WHAT THE EXERCISE ASKS → From the first line of the material below to the line containing "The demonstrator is", repeat every line exactly and add nothing.
+-------+
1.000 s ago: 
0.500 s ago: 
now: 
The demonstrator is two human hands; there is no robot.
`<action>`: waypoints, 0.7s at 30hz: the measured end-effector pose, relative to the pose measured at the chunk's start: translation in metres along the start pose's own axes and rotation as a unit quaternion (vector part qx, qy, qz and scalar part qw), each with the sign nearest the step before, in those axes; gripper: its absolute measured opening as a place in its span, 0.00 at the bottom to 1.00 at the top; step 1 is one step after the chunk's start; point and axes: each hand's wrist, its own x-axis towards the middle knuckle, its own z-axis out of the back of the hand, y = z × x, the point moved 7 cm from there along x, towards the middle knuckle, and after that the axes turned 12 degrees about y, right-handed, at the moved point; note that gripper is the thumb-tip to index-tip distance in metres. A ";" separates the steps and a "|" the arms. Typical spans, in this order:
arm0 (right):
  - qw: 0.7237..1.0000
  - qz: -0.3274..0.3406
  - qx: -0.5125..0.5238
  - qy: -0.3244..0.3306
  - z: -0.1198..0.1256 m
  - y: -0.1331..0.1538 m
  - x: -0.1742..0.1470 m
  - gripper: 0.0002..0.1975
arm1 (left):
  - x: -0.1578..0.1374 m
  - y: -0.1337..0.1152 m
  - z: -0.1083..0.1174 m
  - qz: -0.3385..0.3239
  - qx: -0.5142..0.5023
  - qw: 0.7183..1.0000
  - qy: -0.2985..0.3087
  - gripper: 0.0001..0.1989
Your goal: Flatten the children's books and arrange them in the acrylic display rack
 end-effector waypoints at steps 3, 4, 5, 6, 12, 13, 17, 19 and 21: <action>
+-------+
YOUR SOLUTION →
1.000 s ago: 
0.500 s ago: 
now: 
The demonstrator is two human hands; there is no robot.

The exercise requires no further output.